Sondheimer’s picture emerged in a shrine at the Germanwings headquarters in Cologne, commemorating all of the plane’s crew.
Patrick Sondheimer tried desperately to get back into the locked cockpit
The inclusion of Lubitz’s photograph suggests it was erected before prosecutors stated he had deliberately crashed the plane.
Audio retrieved from the A320’s black box recorder revealed Sondheimer at first pleading for Lubitz to open the door.
Sondheimer, 34, can then be heard for more than five minutes trying to break down the door with an axe or crowbar, shouting: “Open the goddamn door!”
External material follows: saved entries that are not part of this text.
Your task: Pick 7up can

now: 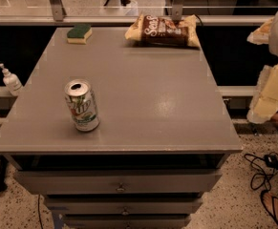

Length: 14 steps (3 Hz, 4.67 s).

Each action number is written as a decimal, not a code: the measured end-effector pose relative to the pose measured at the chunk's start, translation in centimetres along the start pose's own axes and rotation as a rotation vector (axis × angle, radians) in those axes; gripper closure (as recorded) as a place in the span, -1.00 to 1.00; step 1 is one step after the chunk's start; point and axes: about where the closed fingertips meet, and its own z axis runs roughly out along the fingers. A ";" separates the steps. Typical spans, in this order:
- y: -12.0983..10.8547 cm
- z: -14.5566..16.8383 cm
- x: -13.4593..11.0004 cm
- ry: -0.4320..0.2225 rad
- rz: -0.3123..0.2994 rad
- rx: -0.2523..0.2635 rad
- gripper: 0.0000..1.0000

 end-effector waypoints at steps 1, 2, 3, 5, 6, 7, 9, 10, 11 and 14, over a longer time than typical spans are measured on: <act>0.0 0.0 0.0 0.000 0.000 0.000 -1.00; -0.1 -0.1 -0.1 -0.015 0.003 0.003 -1.00; 0.2 1.1 -1.1 -0.107 0.043 -0.010 -1.00; 0.9 4.9 -7.4 -0.450 0.139 -0.079 -1.00; 1.6 6.0 -12.1 -0.626 0.139 -0.111 -1.00; 3.4 7.2 -16.6 -0.776 0.112 -0.127 -1.00; 6.6 11.9 -25.3 -0.938 0.040 -0.182 -1.00; 7.6 13.0 -28.6 -0.990 0.025 -0.208 -1.00; 8.4 14.0 -31.5 -1.033 0.031 -0.248 -0.62; 7.7 14.2 -33.2 -1.088 0.069 -0.278 0.74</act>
Offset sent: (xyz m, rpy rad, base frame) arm 0.0022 -0.0005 -0.0029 0.0336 0.0039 0.0009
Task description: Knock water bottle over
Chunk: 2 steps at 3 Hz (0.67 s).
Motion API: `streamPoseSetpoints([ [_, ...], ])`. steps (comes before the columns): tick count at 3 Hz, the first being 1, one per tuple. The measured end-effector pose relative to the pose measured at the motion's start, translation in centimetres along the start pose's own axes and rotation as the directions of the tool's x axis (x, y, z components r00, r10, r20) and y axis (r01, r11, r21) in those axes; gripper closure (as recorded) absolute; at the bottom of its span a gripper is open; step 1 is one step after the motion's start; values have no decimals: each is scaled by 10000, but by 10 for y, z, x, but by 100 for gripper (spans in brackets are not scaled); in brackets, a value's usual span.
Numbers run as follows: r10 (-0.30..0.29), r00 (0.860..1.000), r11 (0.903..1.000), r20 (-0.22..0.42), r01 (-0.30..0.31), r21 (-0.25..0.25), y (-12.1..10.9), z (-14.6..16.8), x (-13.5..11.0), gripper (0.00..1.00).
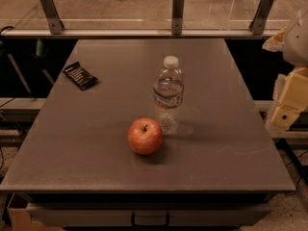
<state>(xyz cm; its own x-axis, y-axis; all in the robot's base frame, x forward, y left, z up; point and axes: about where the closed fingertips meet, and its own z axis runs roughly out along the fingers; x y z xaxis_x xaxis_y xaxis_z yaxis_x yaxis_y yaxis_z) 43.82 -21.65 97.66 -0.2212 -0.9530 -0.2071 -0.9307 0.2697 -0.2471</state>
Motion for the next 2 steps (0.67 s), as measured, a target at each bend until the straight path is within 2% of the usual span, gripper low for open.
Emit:
streamPoseSetpoints([
  [1, 0, 10000, 10000, 1, 0, 2, 0, 0, 0, 0],
  [2, 203, 9984, 9998, 523, -199, -81, 2, 6, -8, 0],
])
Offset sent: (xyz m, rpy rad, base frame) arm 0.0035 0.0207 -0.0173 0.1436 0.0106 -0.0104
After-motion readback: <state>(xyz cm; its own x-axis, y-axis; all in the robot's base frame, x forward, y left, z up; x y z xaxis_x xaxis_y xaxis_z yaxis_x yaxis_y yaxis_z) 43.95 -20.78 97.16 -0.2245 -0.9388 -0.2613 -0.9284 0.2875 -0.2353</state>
Moments later Lubitz sent all 150 people on board to their deaths.
Sondheimer was pictured in a shrine to the crew on board the doomed flight. Andreas Lubitz is also pictured second left
Sondheimer had recently switched from long-haul to short-haul flights to spend more time with his six-year-old daughter and three-year-old son, it has been reported.
His mother paid tribute to her son, describing him as a hero.
She said: "He died a hero but he still died, and we are devastated. The light has gone out of our lives.”
Lubitz is believed to have deliberately steered the plane into the Alps, killing everyone on board
According to Der Spiegel, Lubitz was being treated by at least five doctors including psychiatrists and a neurologist.
He also apparently researched suicide methods and how to keep cockpit doors locked before the flight, adding further detail to prosecutors' beliefs he may have crashed the plane intentionally.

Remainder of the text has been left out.